Guest Post: A Childhood Bound by Books
An invitation to be a guest blogger on a blog that celebrates lives bound by—and boundlessly enriched by—books gave me cause to reflect on how much my own childhood was built around books.
When I was growing up in central New Jersey in the 1960s, we had no organized sports, certainly none for girls (this was pre-Title 9), and few organized after-school or summer activities of any kind. My family didn’t have a TV for much of my childhood: I remember going over to a neighbor’s house to watch the space launch that sent John Glenn to orbit the earth. So my sister and I engaged in imaginative play with dolls and stuffed animals, created a neighborhood of little “houses” in the nearby woods, sharpened our skills at Monopoly and Clue, and read. And read. And read.
The library at that time allowed patrons to check out only four books at a time, so Cheryl and I would walk to the library, check out four books, walk back home, spend the next two days reading our four books, and then walk back for four more. Among our favorite titles: the Betsy-Tacy books of Maud Hart Lovelace, the “Shoes” books of British author Noel Streatfeild, Half Magic and The Time Garden by Edward Eager, and the “Adventure” books of Enid Blyton.
We loved the Adventure books most of all: Castle of Adventure, River of Adventure, Sea of Adventure, Mountain of Adventure, Ocean of Adventure, Circus of Adventure. When we came home from the library with a new Adventure book, it seemed unfair for either of us to get to read it first. So we would sit side by side reading the book together. Because I was one year older (361 days older, to be exact), I was a slightly faster reader, and so I had to wait at the bottom of each page for a few seconds until Cheryl was ready to turn the page.
Rereading the books as an adult, I can see how sexist and racist they are. The girls cower behind the boys; the villains are always dark-skinned and/or foreign. I can see how often Enid Blyton recycled the same plots, and in how many books the children are convalescing from measles and so free to engage in adventures rather than attending school. When I was a child, none of that mattered. All that mattered were the adventures, and that Cheryl and I could share the adventures together.
I now write books that are extremely different from the Blyton books we loved so much. My books are character-driven rather than plot-driven; I care more about the inner life of the protagonist than about the external events that drive the story. I write about strong girl characters (whereas my boy characters tend to be more shy and reactive). My stories have no villains.
Yet in writing Zero Tolerance I tried to recapture what Cheryl and I loved so much about Blyton’s adventure stories. It’s true that this story of a girl facing mandatory expulsion for the innocent mistake of bringing the wrong lunch to school is character-driven; I cared most about how the events of the story would lead Sierra to grow and change.

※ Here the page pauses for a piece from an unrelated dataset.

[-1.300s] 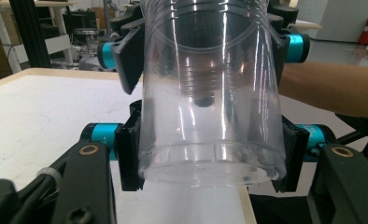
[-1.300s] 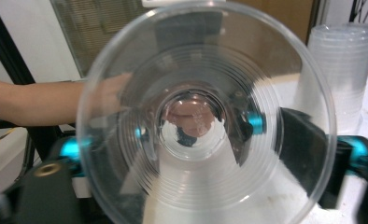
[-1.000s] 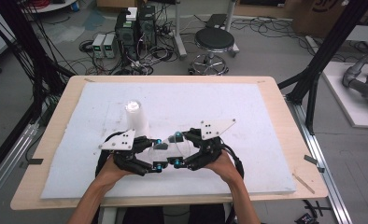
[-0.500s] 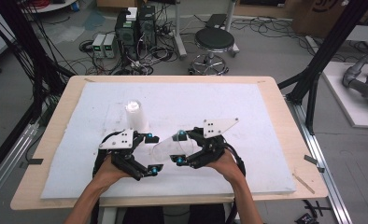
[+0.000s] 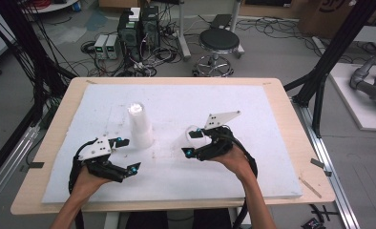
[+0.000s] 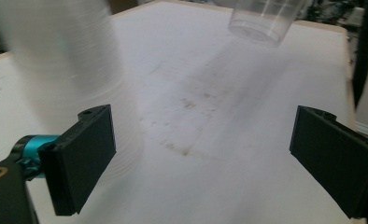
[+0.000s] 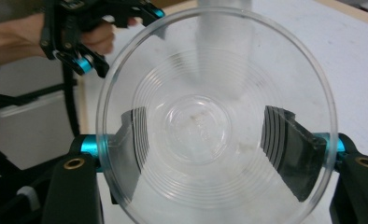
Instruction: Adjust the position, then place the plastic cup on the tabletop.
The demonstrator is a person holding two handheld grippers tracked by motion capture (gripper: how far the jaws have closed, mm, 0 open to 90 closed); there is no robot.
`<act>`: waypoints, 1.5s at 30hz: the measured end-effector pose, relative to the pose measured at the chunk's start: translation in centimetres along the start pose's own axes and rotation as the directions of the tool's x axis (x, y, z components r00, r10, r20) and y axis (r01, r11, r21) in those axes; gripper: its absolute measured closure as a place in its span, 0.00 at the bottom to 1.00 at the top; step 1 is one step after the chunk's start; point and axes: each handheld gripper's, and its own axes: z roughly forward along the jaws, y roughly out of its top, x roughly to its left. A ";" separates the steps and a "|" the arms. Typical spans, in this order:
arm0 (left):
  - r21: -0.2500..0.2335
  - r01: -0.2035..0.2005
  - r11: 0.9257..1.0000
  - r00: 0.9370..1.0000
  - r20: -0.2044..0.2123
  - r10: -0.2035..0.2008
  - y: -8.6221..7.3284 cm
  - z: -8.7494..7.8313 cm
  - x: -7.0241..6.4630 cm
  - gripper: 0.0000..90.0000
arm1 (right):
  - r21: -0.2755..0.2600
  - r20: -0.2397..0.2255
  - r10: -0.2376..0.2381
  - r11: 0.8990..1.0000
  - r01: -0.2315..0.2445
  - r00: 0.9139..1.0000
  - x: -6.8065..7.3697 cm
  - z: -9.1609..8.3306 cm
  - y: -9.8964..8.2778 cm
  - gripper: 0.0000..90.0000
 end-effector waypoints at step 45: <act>-0.076 0.127 0.989 0.965 -0.221 -0.141 -4.6 -1.7 2.4 0.08 | 0.272 0.251 -0.005 0.960 -0.065 0.968 -1.9 2.3 1.6 0.37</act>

Sierra becomes a strong character who shapes her own fate. There are no villains, not even the principal who is pressing for Sierra’s expulsion or her over-zealous attorney father who is determined to fight the expulsion by any means necessary. But Sierra is facing the adventure of her life as she sits in suspension, interacting with kids she never would have associated with before; there she does things (good and bad) she never dreamed herself capable of doing; she faces the ticking clock of her expulsion hearing; the stakes are high.
Adventure, it turns out, comes in many forms and in many places. It usually isn’t as fun when it’s happening to you as when you’re reading about it happening to somebody else. The best thing about it, in the end, is the story it makes. Or so I hoped, in writing this book.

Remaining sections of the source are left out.